● **WORK INSTRUCTIONS**
For this exercise, reproduce the entries below exactly, but only from the line containing "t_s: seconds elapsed" through the line containing "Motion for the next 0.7", both included.
··· DATA LISTING ···
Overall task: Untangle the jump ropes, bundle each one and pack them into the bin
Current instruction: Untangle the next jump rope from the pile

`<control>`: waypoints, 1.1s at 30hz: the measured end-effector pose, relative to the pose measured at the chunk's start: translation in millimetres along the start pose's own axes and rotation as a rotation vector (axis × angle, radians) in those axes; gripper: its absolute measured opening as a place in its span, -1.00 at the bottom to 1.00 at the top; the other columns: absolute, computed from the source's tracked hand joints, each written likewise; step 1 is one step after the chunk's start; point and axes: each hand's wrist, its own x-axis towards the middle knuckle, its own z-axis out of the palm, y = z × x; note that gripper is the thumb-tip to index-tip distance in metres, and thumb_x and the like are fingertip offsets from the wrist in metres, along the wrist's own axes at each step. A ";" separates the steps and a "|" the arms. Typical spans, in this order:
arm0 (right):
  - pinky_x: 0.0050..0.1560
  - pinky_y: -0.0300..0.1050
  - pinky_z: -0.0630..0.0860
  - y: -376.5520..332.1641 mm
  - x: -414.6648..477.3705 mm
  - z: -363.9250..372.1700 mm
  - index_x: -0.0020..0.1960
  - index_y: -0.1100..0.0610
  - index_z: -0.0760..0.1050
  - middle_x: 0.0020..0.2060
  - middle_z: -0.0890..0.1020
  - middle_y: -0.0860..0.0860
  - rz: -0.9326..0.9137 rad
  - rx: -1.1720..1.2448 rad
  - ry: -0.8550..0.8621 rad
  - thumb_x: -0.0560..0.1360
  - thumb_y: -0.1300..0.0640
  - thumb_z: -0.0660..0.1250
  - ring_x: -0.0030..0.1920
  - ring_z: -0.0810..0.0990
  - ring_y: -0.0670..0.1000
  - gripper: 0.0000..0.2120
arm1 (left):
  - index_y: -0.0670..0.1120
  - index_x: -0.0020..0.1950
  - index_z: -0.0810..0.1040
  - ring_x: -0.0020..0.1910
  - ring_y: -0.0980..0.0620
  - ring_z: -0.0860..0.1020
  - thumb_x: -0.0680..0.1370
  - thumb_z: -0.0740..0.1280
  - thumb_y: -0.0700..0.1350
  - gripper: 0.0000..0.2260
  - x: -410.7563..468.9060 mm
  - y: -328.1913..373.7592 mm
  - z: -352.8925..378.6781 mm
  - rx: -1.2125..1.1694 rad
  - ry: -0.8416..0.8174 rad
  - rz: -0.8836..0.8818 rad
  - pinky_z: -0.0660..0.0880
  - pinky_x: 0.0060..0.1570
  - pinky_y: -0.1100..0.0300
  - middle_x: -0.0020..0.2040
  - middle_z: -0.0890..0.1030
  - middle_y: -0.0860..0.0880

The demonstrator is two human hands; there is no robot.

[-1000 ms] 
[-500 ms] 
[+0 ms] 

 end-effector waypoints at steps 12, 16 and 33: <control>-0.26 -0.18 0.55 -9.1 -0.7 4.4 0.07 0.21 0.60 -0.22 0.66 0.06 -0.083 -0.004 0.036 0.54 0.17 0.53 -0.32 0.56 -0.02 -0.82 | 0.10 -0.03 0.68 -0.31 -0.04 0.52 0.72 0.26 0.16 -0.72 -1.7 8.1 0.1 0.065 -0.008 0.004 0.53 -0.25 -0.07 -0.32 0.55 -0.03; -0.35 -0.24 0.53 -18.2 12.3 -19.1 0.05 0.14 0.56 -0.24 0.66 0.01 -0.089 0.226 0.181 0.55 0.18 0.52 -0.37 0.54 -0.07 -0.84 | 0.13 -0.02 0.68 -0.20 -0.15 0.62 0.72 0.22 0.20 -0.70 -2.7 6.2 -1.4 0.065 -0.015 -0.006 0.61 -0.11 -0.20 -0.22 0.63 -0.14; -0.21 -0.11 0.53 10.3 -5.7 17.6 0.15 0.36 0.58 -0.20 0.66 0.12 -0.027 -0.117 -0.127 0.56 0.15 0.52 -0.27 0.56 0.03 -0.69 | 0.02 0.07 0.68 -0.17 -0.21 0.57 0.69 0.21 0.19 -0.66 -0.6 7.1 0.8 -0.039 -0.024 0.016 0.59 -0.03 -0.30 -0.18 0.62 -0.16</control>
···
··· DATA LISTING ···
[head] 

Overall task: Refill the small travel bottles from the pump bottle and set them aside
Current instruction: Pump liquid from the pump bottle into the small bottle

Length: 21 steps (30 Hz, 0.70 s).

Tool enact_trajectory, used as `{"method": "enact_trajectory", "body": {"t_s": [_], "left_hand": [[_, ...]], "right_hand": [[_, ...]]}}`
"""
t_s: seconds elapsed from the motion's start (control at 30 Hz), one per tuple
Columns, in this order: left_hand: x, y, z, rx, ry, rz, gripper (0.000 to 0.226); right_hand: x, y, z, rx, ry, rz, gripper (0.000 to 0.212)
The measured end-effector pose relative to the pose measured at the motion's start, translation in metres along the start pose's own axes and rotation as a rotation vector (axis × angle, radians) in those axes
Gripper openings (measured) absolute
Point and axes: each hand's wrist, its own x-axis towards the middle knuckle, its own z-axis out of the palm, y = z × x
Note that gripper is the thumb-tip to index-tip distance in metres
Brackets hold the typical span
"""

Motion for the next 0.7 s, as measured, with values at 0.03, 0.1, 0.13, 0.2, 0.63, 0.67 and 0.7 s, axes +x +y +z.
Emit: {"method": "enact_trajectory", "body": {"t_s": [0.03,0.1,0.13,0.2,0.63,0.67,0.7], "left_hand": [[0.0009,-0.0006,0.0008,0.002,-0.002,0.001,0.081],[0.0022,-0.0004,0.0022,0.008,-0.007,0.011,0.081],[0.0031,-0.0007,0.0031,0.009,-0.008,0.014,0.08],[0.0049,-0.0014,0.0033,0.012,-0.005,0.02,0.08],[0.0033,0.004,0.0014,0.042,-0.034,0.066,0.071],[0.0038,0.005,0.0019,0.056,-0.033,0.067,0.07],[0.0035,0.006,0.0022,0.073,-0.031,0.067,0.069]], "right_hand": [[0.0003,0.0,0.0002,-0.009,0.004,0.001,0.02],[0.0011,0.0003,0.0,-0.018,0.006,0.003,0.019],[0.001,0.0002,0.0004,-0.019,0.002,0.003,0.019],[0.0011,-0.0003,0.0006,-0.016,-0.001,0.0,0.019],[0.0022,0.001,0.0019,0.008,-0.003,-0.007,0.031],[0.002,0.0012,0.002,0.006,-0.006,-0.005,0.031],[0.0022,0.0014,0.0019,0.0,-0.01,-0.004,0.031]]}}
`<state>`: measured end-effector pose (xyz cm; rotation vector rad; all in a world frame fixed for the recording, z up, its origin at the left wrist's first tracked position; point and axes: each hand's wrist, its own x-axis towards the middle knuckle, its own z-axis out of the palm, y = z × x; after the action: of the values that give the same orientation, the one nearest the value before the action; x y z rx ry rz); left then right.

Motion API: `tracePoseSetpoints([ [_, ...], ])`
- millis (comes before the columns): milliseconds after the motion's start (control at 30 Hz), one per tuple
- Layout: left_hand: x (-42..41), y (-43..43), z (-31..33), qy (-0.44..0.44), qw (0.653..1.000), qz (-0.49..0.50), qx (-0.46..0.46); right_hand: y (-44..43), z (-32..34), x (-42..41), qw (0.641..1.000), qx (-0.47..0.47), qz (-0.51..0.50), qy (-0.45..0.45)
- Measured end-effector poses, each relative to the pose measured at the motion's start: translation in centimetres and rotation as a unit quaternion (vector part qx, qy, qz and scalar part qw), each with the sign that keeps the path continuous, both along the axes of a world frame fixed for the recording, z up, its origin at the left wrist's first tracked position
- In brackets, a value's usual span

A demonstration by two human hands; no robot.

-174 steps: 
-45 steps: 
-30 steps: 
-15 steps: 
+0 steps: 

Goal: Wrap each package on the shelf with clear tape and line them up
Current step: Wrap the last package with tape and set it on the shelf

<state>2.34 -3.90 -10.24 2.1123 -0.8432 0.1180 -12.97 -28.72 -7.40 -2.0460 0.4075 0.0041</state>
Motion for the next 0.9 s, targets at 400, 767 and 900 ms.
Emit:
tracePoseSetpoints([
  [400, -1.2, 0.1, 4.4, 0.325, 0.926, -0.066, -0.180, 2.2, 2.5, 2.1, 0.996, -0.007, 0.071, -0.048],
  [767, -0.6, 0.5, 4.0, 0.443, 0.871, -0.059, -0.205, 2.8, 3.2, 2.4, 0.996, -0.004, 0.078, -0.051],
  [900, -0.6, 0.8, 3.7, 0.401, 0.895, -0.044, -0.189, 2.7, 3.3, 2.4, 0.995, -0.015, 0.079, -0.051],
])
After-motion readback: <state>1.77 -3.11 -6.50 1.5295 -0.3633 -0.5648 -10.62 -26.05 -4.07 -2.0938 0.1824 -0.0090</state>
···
● **WRITTEN ANSWER**
t_s: seconds elapsed from the motion's start (control at 30 Hz), one per tuple
Columns, in this order: left_hand: x, y, z, rx, ry, rz, gripper (0.000 to 0.226); right_hand: x, y, z, rx, ry, rz, gripper (0.000 to 0.212)
The measured end-effector pose relative to the pose measured at the motion's start, translation in metres along the start pose's own axes and rotation as a rotation vector (axis × angle, radians) in those axes
Gripper openings (measured) absolute
Point and axes: each hand's wrist, its own x-axis towards the middle knuckle, its own z-axis out of the palm, y = z × x
Note that gripper is the thumb-tip to index-tip distance in metres
Brackets hold the typical span
"""

Motion for the next 0.7 s, as measured, with values at 0.03, 0.1, 0.13, 0.2, 0.63, 0.67 and 0.7 s, axes +x +y +z.

This is the complete answer to the exercise.